Two senior students in the USM Bachelors of Social Work program recently had their columns exmaning Portland's poor and homeless appear in local newspapers.
The Portland Press Herald published Lida Holst's op-ed "Portland's panhandling ban exacerbates a problem by trying to hide it," which addresses Portland's ordinance prohibiting individuals from standing, sitting, driving or parking on a median strip within city limits. In addition, the Bangor Daily News published Robert Marcroft's column "Portland, Maine: A city that helps tourists more than its homeless, poor," in which he argues, "It is clear the city is eager to create a playground for tourists while ignoring the necessity to provide more affordable housing to those living in poverty."

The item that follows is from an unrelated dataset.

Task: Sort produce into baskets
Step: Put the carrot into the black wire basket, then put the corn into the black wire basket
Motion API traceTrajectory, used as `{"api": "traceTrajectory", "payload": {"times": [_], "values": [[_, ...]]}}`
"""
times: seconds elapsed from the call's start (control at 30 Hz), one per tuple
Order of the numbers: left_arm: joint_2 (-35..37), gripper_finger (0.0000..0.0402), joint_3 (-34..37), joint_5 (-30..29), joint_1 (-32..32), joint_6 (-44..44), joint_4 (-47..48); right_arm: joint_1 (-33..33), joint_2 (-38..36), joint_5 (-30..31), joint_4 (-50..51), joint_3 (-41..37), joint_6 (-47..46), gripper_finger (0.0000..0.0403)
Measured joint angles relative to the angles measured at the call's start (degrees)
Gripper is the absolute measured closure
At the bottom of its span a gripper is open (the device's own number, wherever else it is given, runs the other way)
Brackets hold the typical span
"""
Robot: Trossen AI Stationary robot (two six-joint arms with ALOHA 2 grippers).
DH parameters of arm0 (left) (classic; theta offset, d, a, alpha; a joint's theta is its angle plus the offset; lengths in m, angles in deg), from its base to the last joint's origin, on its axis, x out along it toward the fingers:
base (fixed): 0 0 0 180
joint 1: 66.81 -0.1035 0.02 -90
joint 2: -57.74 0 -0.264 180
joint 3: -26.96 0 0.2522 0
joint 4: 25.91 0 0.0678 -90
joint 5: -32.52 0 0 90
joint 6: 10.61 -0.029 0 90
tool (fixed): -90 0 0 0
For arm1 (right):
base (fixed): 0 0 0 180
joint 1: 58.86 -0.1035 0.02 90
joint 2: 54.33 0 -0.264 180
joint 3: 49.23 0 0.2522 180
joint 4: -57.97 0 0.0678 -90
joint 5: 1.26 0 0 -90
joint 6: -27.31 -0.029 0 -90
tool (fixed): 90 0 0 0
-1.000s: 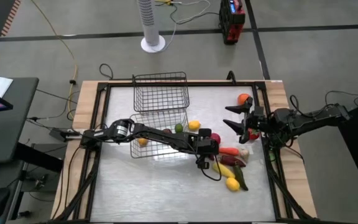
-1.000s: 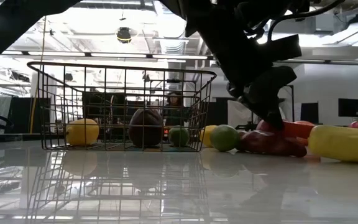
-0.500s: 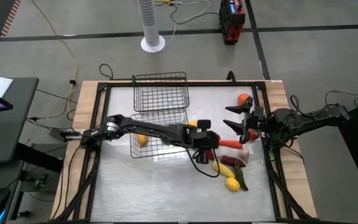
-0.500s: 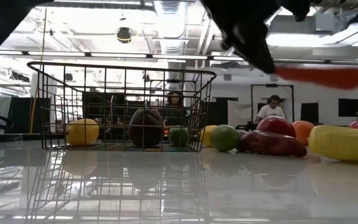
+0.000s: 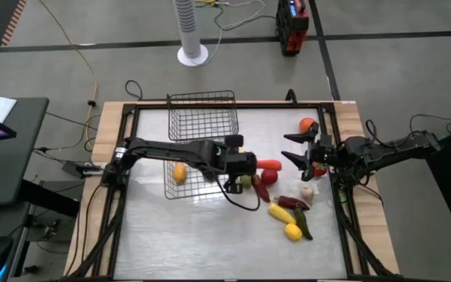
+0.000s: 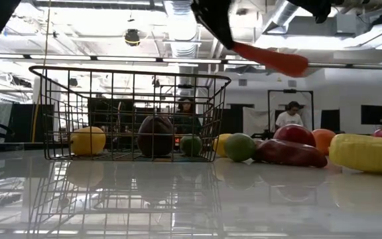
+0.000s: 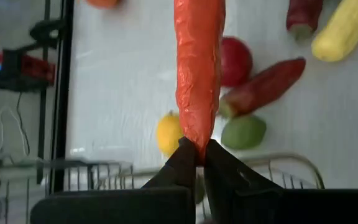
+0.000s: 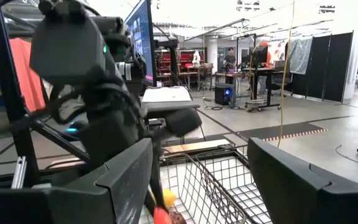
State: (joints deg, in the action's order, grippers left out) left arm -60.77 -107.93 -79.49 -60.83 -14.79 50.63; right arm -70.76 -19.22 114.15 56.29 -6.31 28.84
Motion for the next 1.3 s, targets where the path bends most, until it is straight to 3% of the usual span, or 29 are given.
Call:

Holst and Marcroft prepared their essays for Dr. Paula Gerstenblatt's course "Social Work Methods II: Organizational and Community Change," in which students compose essays about an issue related to communities and organization and the relationship to social justice, diversity, power and oppression. The writing exercise offers students an opportunity to present an effective and concise argument about important issues that impact the lives of their clients and the communities they live in.

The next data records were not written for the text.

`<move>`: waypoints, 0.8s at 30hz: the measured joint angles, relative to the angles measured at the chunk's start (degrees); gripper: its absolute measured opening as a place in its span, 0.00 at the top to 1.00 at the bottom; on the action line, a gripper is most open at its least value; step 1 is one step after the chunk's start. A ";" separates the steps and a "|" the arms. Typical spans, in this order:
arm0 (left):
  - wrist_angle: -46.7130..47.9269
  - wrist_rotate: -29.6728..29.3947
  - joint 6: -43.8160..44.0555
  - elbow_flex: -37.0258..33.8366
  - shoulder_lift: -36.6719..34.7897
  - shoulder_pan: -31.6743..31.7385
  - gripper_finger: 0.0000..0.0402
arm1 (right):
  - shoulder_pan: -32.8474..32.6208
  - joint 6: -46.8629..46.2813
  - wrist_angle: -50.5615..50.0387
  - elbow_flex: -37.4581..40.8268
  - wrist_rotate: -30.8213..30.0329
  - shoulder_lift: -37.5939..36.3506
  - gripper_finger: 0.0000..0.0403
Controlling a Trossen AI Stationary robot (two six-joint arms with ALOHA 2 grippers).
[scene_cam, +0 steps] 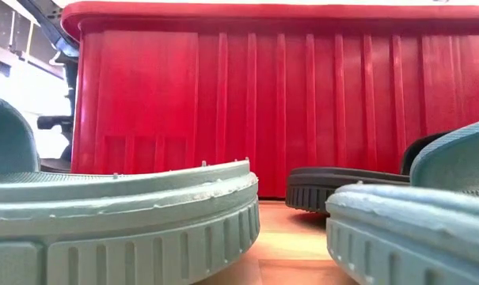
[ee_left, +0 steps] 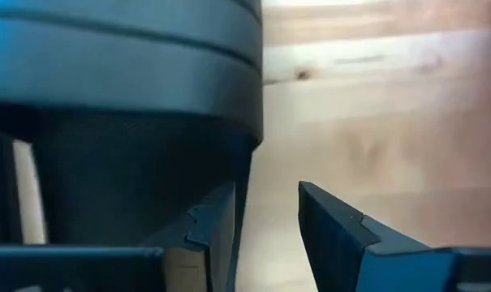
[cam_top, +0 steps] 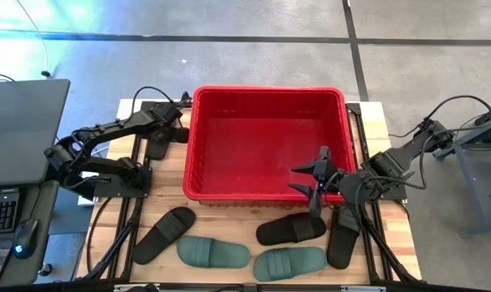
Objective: Pick and place slides into bin
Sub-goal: Put the black slide into the red bin
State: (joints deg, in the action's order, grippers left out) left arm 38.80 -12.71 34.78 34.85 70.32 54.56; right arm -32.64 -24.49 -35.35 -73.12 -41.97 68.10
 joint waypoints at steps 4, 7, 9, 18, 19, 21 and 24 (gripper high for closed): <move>-0.46 -3.23 0.81 -0.22 -0.02 -0.21 0.69 | 0.02 -0.13 0.01 0.00 -1.58 0.00 0.51; -1.15 -5.88 1.61 -0.22 -0.02 -0.14 0.69 | 0.04 -0.14 0.02 0.00 -2.88 0.00 0.51; -3.24 -7.02 1.60 -0.22 -0.02 -0.14 0.69 | 0.04 -0.14 0.02 0.00 -3.49 0.00 0.51; -9.98 -7.23 2.12 -0.22 5.26 -0.19 0.70 | 0.04 -0.11 0.01 0.00 -5.21 0.00 0.51; -10.52 -7.40 2.42 -0.22 6.34 -0.19 0.70 | 0.04 -0.11 0.00 0.00 -5.21 0.00 0.51; -11.78 -8.12 3.20 -0.22 8.44 -0.19 0.70 | 0.04 -0.11 0.01 0.00 -5.21 0.00 0.51; -14.13 -9.96 5.00 -0.02 10.88 -0.52 0.70 | 0.04 -0.08 0.00 0.00 -5.21 0.00 0.51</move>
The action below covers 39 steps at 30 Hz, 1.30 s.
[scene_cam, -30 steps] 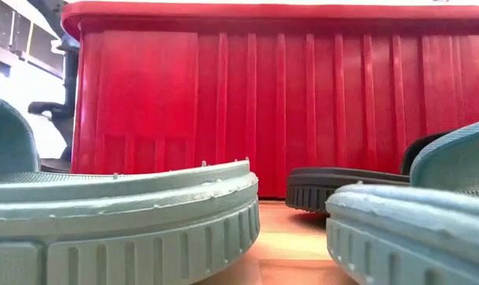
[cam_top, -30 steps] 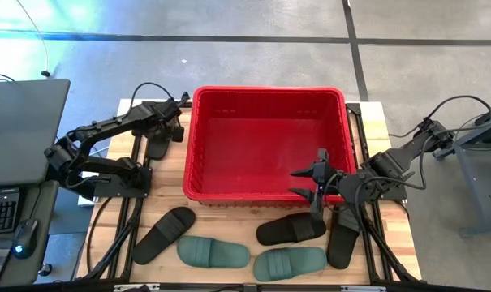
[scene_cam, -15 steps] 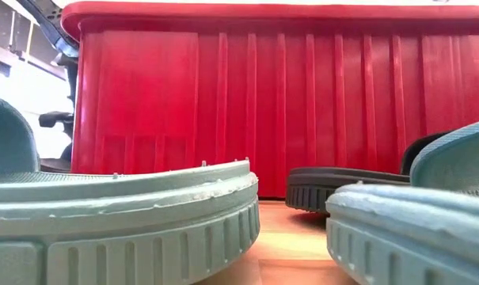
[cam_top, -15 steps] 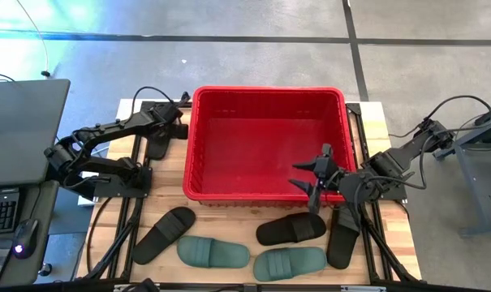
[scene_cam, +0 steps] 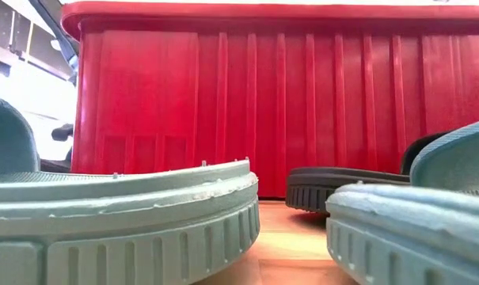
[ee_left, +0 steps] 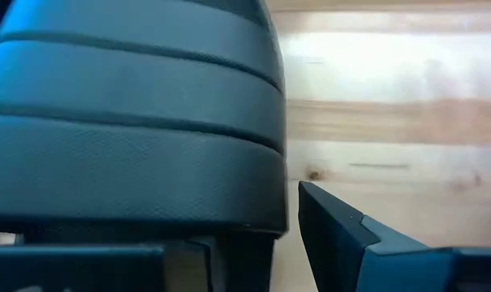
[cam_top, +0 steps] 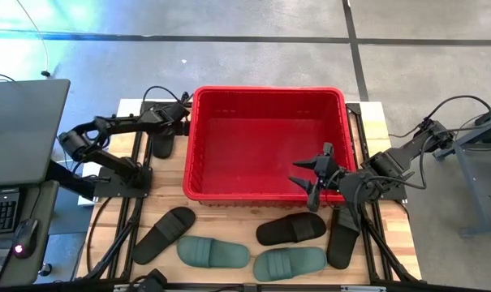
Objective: Pick and place slides into bin
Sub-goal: Put the black slide into the red bin
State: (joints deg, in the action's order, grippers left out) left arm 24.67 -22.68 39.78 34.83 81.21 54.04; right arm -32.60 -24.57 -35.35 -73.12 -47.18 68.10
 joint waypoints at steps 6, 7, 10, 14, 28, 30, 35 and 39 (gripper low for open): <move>-0.50 -2.56 -1.46 0.02 0.85 -1.57 0.73 | 0.00 -0.03 0.00 0.00 0.60 0.00 0.51; -0.50 -2.38 -2.63 0.02 0.85 -1.55 0.76 | 0.00 -0.03 0.00 0.00 0.64 0.00 0.51; -0.94 -1.33 -6.41 0.02 0.80 -1.55 0.92 | 0.00 0.05 0.00 0.00 0.68 0.00 0.51; -0.93 0.19 -8.74 0.02 0.37 -1.53 0.96 | 0.00 0.12 0.00 0.00 0.74 0.00 0.51; 10.62 0.84 -16.43 0.02 -19.64 -13.53 0.99 | 0.00 0.14 0.00 0.00 2.21 0.00 0.51; 15.03 -1.03 -14.70 0.02 -24.43 -16.23 0.99 | 0.00 0.14 0.00 0.00 2.19 0.00 0.51; 24.10 -6.57 -7.45 0.02 -37.17 -23.11 1.00 | 0.00 0.11 0.00 0.00 2.47 0.02 0.51; 26.29 -11.15 -4.06 0.02 -46.16 -27.27 1.00 | 0.00 0.14 0.00 0.00 2.41 0.02 0.51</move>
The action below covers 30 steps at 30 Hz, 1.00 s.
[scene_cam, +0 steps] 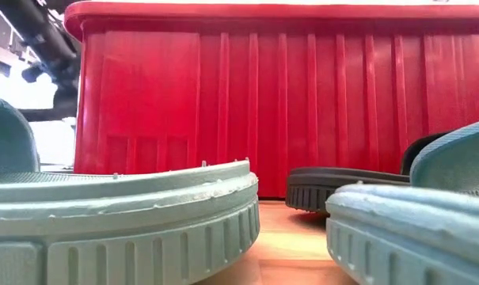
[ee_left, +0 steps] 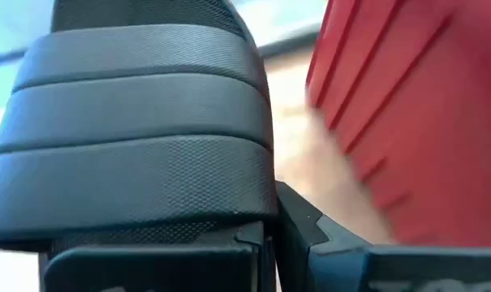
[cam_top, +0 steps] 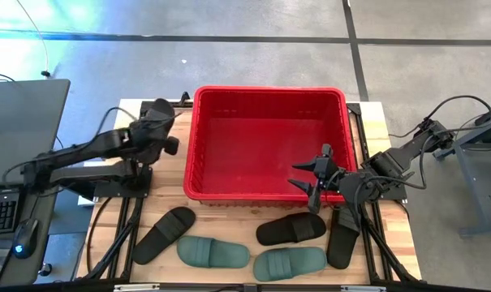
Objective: Pick and place slides into bin
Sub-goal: Put the black slide into the red bin
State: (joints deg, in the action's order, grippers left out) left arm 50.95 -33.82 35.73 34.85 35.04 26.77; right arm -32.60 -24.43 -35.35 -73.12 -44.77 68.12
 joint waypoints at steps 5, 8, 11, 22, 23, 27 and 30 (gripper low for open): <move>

In her column, Holst argues, "Unfortunately, this new ordinance does not help to eradicate poverty and homelessness; it only frees the Portland community from having to see and think about it...While the effects of the ordinance may seem to have a direct and visible change in the amount of poverty Portland residents are subjected to, the indirect repercussions will be far more debilitating. As opposed to using a reactionary approach to the social issue of poverty, Portland needs to take a stand in implementing more forward-moving measures."